**REQUIREMENT**
Search the listing for the word "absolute" and return each line that contains it.

+-------+

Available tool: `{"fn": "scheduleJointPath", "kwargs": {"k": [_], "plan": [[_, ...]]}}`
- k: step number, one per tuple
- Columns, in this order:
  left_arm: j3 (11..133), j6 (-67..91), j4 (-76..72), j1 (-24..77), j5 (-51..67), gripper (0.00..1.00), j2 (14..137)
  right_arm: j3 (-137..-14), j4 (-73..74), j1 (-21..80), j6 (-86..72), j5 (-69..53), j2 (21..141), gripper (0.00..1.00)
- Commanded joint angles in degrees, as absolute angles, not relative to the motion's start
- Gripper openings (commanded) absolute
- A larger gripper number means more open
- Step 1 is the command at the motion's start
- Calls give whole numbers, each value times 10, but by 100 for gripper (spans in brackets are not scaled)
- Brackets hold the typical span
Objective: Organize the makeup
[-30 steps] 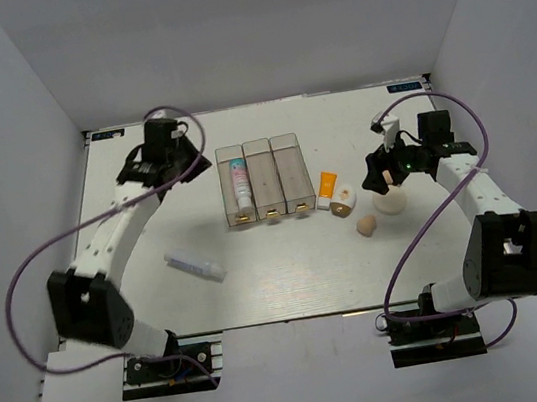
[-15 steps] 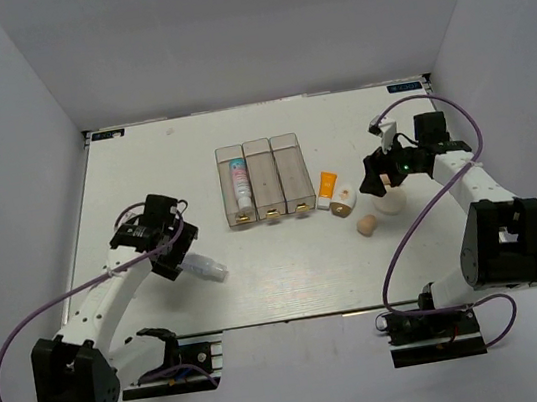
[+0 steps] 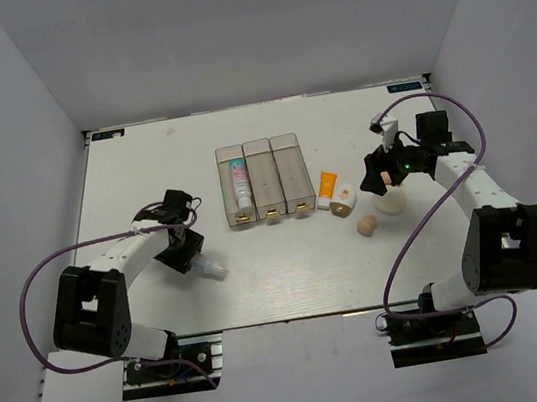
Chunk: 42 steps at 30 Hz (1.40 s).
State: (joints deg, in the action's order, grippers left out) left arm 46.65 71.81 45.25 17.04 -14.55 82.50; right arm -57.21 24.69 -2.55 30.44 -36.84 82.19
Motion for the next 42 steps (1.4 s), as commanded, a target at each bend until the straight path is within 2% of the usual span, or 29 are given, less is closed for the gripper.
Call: {"fn": "scheduleJointPath", "kwargs": {"k": [1,3,6,12,19,25,31,36,39,40,42], "plan": [[473,705,428,167,-156,62,822,-566,238,-27,305,-371,806,86],[464,703,422,162,-149,54,824,-566,237,-26,303,-370,807,86],[447,703,407,162,-132,34,821,-570,237,-27,304,-371,811,86],[493,628,324,170,-95,8,747,-572,237,-28,304,-372,815,85],[655,470,230,175,19,0,782,-577,236,-27,301,-379,824,84],[790,385,221,175,125,0,931,-586,237,-28,301,-379,826,83],[923,319,310,180,122,3,1068,-587,242,-27,304,-369,817,83],[975,273,371,185,106,7,1115,-582,242,-27,306,-362,811,83],[980,262,381,185,108,22,1127,-581,243,-26,306,-363,813,84],[980,260,382,185,106,36,1129,-582,243,-28,307,-364,815,85],[978,259,386,185,106,50,1131,-586,243,-27,307,-363,820,88]]}}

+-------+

**RESPONSE TO THIS TASK**
- Commanded joint angles in degrees, as absolute angles, not relative to the motion's start
- Gripper openings (commanded) absolute

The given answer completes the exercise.